Introduction
The Los Angeles City Council voted Wednesday to amend the city’s daytime-curfew ordinance and drop large monetary fines for truant students, in response to recent tensions over aggressive police enforcement of student attendance policies.
Teens in caps and gowns gathered to support the proposals, which have helped spur a burgeoning national debate over the impact of daytime curfews to reduce truancy. Los Angeles’ nine-year-old law included potential penalties of $250 for each count of tardiness or truancy.
Once imposed, the penalties were actually much higher once extra court and other costs were added on, and the sanctions required students to miss school and parents to miss work so they could appear in court to answer accusations.

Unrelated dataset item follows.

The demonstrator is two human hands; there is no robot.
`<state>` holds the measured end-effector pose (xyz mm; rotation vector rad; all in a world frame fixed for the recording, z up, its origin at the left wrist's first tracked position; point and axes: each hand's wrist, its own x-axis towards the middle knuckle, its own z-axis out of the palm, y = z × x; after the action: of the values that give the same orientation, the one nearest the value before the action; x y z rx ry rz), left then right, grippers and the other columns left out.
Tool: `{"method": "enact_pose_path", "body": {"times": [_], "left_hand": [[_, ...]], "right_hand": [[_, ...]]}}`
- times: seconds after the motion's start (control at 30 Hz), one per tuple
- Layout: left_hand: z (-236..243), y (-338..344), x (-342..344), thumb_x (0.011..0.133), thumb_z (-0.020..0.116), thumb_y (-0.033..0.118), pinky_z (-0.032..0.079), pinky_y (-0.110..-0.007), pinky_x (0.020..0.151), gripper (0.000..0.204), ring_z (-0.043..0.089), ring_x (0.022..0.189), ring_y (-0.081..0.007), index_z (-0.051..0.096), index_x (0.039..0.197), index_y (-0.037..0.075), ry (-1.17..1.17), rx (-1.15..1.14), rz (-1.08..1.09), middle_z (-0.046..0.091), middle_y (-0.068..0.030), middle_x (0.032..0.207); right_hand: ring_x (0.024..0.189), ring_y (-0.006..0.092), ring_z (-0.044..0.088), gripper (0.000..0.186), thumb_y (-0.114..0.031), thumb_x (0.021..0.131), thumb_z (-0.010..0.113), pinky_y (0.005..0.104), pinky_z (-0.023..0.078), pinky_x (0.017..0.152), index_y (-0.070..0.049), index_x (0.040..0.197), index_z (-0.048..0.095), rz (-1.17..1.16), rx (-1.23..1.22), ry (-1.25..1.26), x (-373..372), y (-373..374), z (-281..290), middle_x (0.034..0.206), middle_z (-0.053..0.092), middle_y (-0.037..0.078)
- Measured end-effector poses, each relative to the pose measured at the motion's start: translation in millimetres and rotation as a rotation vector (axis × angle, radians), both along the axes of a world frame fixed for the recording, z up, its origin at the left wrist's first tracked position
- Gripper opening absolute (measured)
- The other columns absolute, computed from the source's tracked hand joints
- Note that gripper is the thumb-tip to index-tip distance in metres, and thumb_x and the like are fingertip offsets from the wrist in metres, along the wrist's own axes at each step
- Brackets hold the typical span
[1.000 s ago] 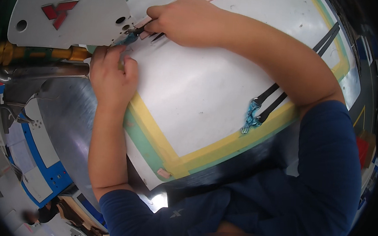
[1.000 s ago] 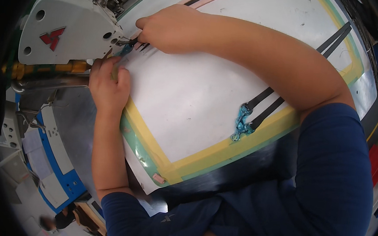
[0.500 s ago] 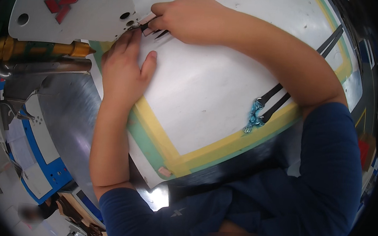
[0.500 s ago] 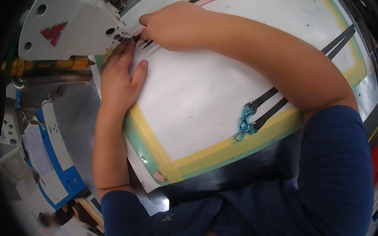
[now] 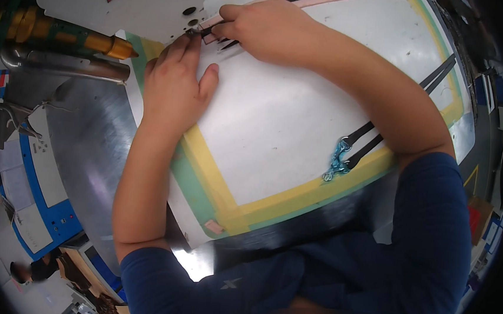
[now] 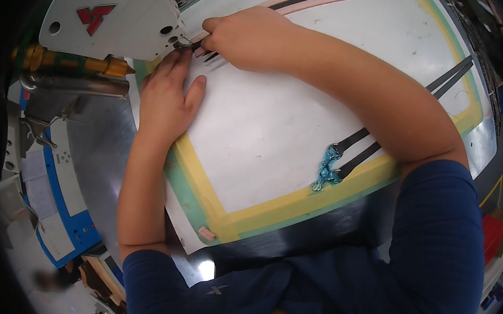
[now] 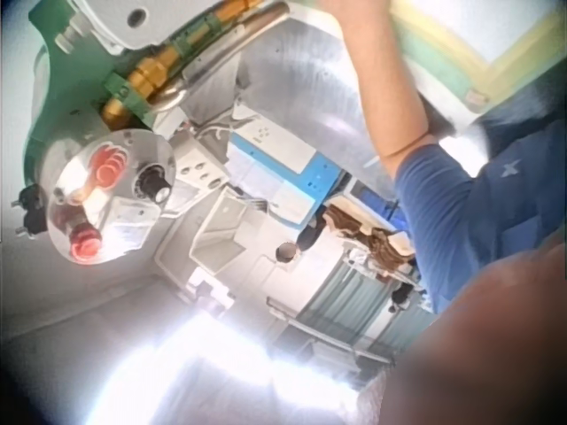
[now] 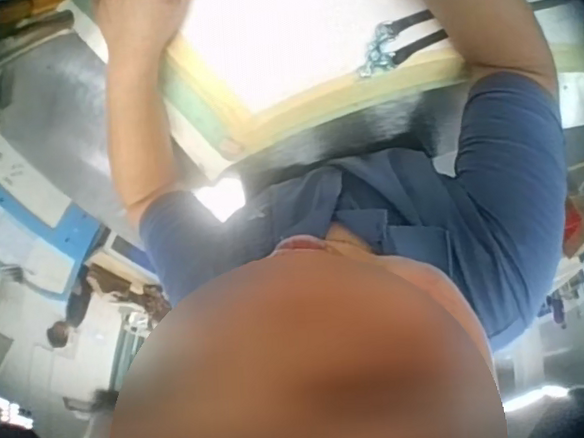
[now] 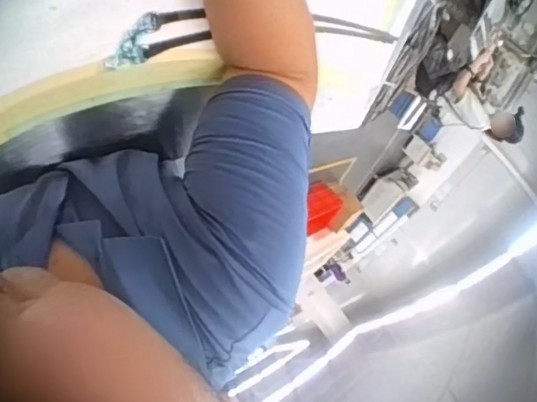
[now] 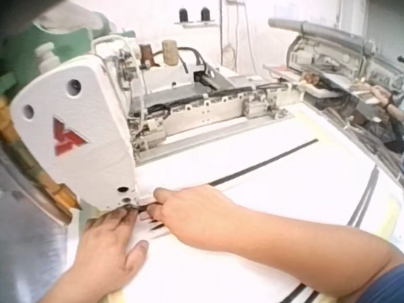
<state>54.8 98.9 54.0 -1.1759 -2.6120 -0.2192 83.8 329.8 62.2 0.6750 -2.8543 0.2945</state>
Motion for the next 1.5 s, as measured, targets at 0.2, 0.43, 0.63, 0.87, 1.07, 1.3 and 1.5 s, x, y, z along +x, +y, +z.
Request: {"method": "enact_pose_path", "body": {"times": [0.2,0.43,0.63,0.87,1.07,1.3,1.5], "left_hand": [[1,3,2,0.092,0.067,0.033,0.048,-0.05,0.104,0.057,0.062,0.126,-0.0349,0.062,0.138,-0.001,-0.023,0.02,0.02,0.064,-0.0177,0.138],[-1,2,2,0.092,0.069,0.033,0.049,-0.05,0.103,0.057,0.063,0.125,-0.0342,0.062,0.136,-0.003,0.002,0.064,0.016,0.064,-0.0176,0.138],[0,1,7,0.095,0.066,0.032,0.046,-0.049,0.107,0.059,0.06,0.128,-0.0384,0.058,0.142,-0.002,-0.055,0.034,0.054,0.06,-0.0201,0.144],[-3,1,6,0.094,0.066,0.033,0.045,-0.049,0.108,0.059,0.06,0.126,-0.038,0.059,0.142,-0.002,-0.086,0.045,0.058,0.06,-0.0194,0.142],[-3,4,7,0.093,0.066,0.036,0.045,-0.047,0.106,0.06,0.059,0.128,-0.0317,0.061,0.139,-0.002,-0.05,0.052,0.076,0.062,-0.0152,0.139],[-4,4,6,0.093,0.066,0.036,0.044,-0.046,0.11,0.061,0.056,0.132,-0.0309,0.06,0.14,-0.002,-0.099,0.058,0.09,0.061,-0.0155,0.143],[0,2,12,0.093,0.066,0.037,0.043,-0.046,0.11,0.063,0.055,0.134,-0.0308,0.059,0.141,-0.002,-0.134,0.043,0.1,0.061,-0.0152,0.142]], "right_hand": [[0.097,0.0283,0.071,0.038,-0.008,0.095,0.054,0.0429,0.058,0.082,-0.019,0.124,0.076,-0.045,0.02,0.006,3,-3,3,0.111,0.065,0.005],[0.097,0.0289,0.071,0.038,-0.008,0.094,0.054,0.0429,0.058,0.081,-0.018,0.124,0.074,-0.024,0.042,0.001,1,-3,1,0.111,0.065,0.006],[0.098,0.0295,0.071,0.041,-0.006,0.094,0.055,0.0429,0.058,0.082,-0.019,0.128,0.073,-0.056,0.014,-0.036,4,-5,3,0.112,0.064,0.007],[0.095,0.0309,0.07,0.049,-0.003,0.085,0.062,0.0445,0.057,0.081,-0.02,0.129,0.073,-0.061,0.007,-0.026,3,-5,0,0.11,0.065,0.006],[0.097,0.0308,0.071,0.042,-0.004,0.091,0.057,0.0439,0.058,0.081,-0.019,0.127,0.074,-0.055,0.036,-0.03,2,-6,5,0.111,0.066,0.008],[0.097,0.0325,0.071,0.043,-0.003,0.089,0.057,0.0454,0.058,0.082,-0.018,0.126,0.074,-0.084,0.056,-0.033,1,-3,4,0.11,0.066,0.009],[0.097,0.033,0.071,0.043,-0.002,0.088,0.057,0.0456,0.058,0.084,-0.016,0.125,0.073,-0.076,0.04,-0.051,6,-4,3,0.111,0.067,0.01]]}}
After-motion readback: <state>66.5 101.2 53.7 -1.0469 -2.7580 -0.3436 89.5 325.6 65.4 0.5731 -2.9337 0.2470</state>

Students complained of police sweeps right outside inner-city high schools that led to thousands of teens being ticketed — and some of them handcuffed — even if they were only minutes late. Council members Wednesday eliminated the $250 fines, instead opting to require counseling or proof of an attendance-improvement plan in response for the first two offenses.
“The City Council has taken a historic step forward. With the passage of this motion, schools not police are now the first line of defense for attendance,” said Laura Faer, education rights director of Public Counsel, a pro bono law firm in Los Angeles. “Students will no longer be placed on the jailhouse track just because their bus was late, they helped a little sister get to school, or they were struggling with a mental health problem.”

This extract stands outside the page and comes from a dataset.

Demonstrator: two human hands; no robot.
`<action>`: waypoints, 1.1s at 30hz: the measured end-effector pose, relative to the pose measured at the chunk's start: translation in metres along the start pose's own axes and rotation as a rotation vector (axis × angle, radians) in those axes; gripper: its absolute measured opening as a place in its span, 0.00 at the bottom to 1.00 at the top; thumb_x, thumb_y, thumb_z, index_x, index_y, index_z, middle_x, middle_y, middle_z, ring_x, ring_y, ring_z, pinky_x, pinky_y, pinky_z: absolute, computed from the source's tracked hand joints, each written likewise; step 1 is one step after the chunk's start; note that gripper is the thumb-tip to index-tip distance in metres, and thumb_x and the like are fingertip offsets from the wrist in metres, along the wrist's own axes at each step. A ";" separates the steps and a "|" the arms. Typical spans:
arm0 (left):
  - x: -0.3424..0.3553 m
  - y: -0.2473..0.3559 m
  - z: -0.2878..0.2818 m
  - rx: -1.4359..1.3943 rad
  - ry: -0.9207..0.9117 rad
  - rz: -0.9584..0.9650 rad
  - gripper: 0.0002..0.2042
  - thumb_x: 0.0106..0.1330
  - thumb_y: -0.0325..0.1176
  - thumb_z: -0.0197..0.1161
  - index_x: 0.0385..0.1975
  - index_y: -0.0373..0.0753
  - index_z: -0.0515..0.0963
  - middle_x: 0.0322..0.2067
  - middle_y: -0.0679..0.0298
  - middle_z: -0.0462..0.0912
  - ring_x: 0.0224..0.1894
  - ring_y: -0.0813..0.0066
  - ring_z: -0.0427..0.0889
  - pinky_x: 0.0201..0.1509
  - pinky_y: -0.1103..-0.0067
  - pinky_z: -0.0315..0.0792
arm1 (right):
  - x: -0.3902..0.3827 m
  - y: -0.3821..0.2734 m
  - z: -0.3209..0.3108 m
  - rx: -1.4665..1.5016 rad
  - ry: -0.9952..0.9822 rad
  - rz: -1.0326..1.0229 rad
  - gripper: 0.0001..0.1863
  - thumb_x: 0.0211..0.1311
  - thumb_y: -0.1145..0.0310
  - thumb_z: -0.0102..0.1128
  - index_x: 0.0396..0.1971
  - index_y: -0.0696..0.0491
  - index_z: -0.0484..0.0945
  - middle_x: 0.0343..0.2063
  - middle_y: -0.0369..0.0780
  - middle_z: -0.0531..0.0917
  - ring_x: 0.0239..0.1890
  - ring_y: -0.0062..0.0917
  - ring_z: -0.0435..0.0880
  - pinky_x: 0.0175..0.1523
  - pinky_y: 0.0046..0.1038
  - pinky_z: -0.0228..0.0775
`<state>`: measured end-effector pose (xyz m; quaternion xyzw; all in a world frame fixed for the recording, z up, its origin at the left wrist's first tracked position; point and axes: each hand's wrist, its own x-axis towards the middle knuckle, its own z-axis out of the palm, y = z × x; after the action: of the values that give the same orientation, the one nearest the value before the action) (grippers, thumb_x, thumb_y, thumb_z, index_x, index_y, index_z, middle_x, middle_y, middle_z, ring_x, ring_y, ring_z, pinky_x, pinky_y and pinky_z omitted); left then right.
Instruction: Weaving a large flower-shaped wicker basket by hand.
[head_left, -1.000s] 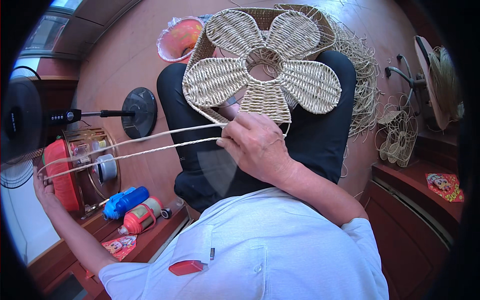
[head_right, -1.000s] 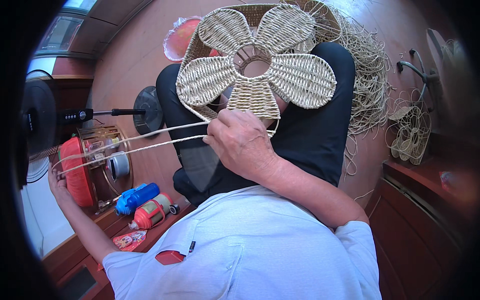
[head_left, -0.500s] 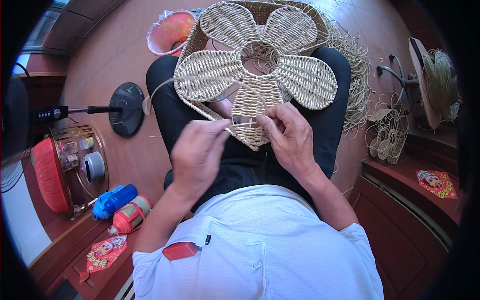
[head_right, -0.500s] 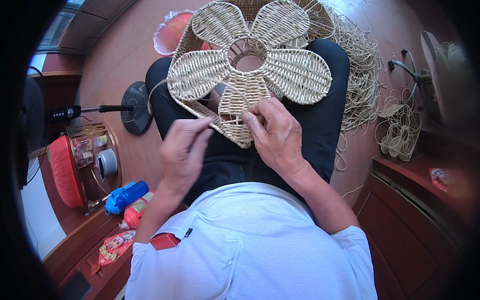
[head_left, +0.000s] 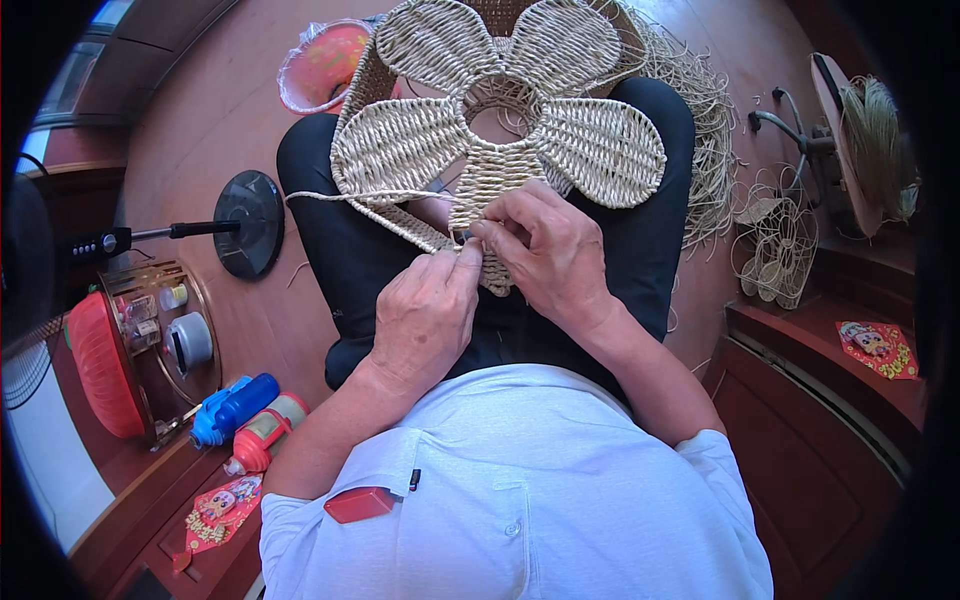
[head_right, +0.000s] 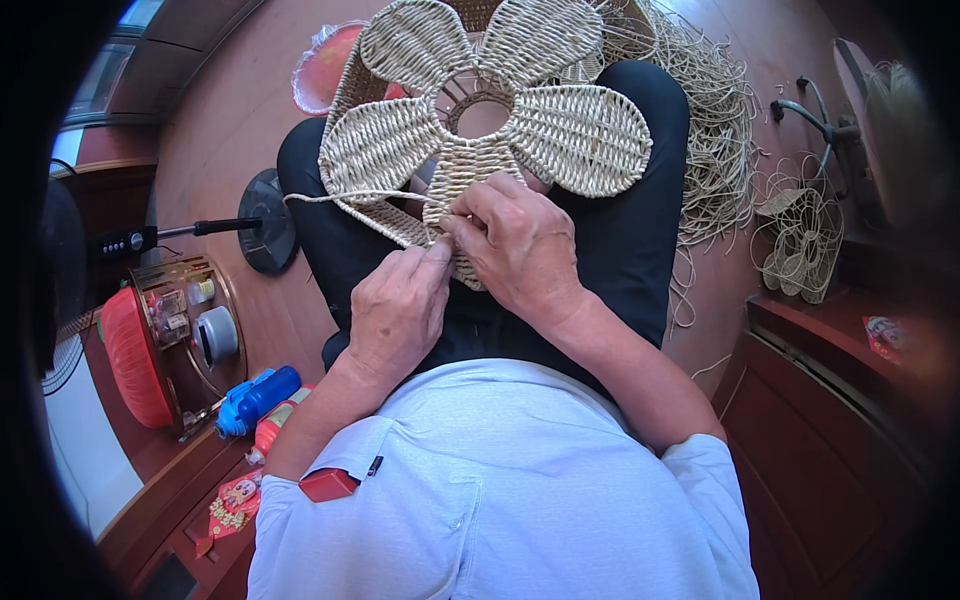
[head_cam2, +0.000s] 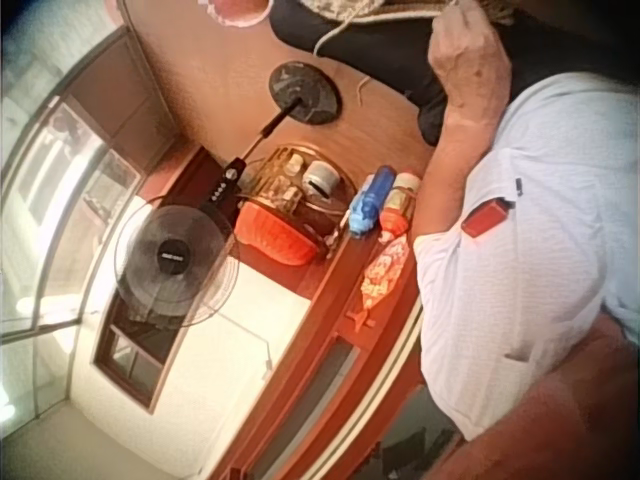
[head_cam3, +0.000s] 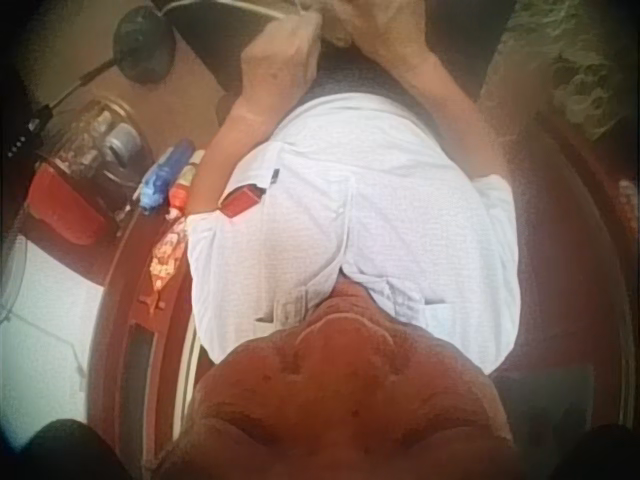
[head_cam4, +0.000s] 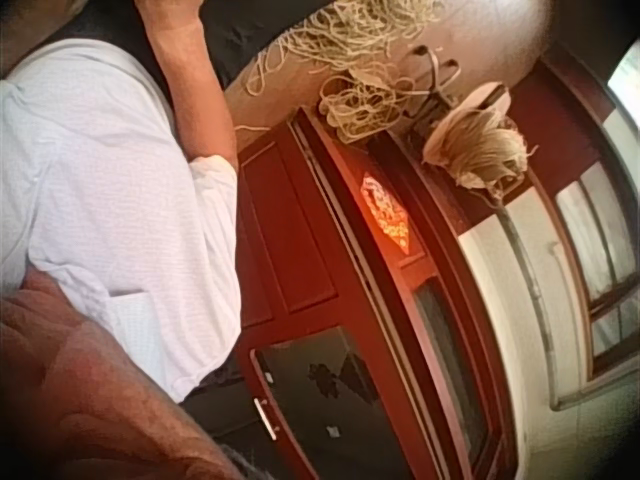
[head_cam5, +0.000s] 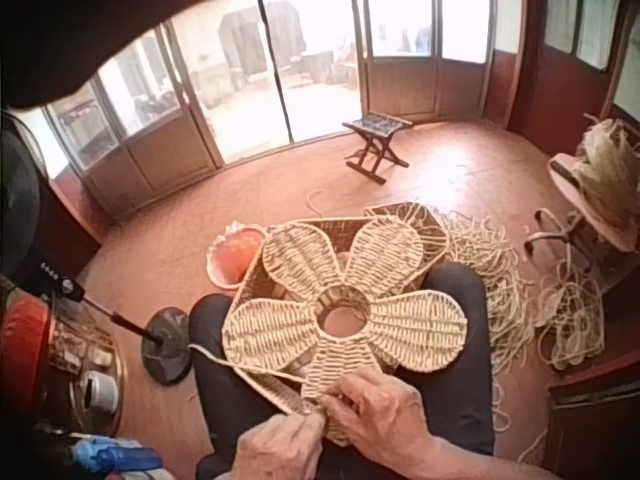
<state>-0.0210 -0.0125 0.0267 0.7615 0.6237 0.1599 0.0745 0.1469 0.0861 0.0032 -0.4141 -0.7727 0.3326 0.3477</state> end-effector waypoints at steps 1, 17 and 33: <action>0.001 0.000 0.001 -0.029 -0.018 -0.012 0.20 0.69 0.25 0.70 0.61 0.35 0.83 0.38 0.58 0.85 0.39 0.60 0.87 0.44 0.68 0.82 | -0.001 0.002 0.000 -0.030 -0.025 -0.006 0.05 0.65 0.71 0.77 0.36 0.54 0.88 0.32 0.40 0.87 0.33 0.35 0.88 0.39 0.36 0.81; 0.019 -0.002 -0.011 -0.771 -0.348 -0.588 0.21 0.74 0.30 0.65 0.64 0.29 0.80 0.24 0.63 0.76 0.28 0.79 0.76 0.39 0.74 0.74 | -0.037 0.022 -0.013 1.198 -0.193 0.875 0.29 0.71 0.76 0.73 0.70 0.60 0.76 0.60 0.43 0.88 0.60 0.24 0.88 0.66 0.32 0.82; 0.002 0.003 -0.005 -0.552 -0.109 -0.421 0.19 0.74 0.27 0.71 0.63 0.38 0.81 0.22 0.63 0.77 0.23 0.75 0.78 0.32 0.73 0.74 | -0.034 0.021 0.012 1.296 -0.054 0.835 0.26 0.68 0.77 0.74 0.64 0.60 0.79 0.54 0.41 0.91 0.54 0.23 0.91 0.62 0.29 0.82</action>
<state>-0.0199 -0.0113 0.0327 0.5746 0.6957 0.2627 0.3418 0.1604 0.0631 -0.0290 -0.3765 -0.2115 0.8323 0.3475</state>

Public Counsel helped organize a campaign to change the curfew law.
For a third offense, students could still get a basic penalty of $20. But supporters of the amendments urged authorities to focus on beefing up counseling services to address root causes of tardiness to school or truancy. Many students depend on public transportation and have been ticketed because the buses they ride were late.
The amendments also prohibit police enforcement of the curfew during the first hour of school and near school buildings. Officers will now have to talk to students they do stop about why the teens are not in school, and avoid ticketing them if students are actually making an effort to get to classes.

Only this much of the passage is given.